• **GOAL OF THE EXERCISE**: An exact, line-by-line copy is needed, beginning at the line with "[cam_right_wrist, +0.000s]" and ending at the last line of the listing below.

• **SUPPLIED MATERIAL**:
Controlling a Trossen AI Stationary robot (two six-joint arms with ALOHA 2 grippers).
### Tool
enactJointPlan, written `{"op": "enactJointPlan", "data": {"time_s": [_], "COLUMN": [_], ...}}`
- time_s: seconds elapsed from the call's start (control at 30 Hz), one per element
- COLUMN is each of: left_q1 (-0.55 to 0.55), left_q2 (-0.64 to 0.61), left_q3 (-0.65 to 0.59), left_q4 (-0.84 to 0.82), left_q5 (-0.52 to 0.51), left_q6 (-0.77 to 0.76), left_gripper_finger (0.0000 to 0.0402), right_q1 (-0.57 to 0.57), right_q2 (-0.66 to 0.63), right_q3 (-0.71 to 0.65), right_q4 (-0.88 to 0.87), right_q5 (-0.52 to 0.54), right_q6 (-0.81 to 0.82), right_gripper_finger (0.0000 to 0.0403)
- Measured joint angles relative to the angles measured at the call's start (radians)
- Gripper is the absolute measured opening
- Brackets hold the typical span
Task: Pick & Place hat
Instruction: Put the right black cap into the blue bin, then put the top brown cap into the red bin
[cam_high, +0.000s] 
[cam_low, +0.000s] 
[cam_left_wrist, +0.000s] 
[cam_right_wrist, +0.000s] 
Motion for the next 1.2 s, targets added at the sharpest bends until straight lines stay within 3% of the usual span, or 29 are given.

• **EXERCISE SOLUTION**:
[cam_right_wrist, +0.000s] 
Motion for the next 1.2 s, targets added at the sharpest bends until straight lines stay within 3% of the usual span, or 29 are given.

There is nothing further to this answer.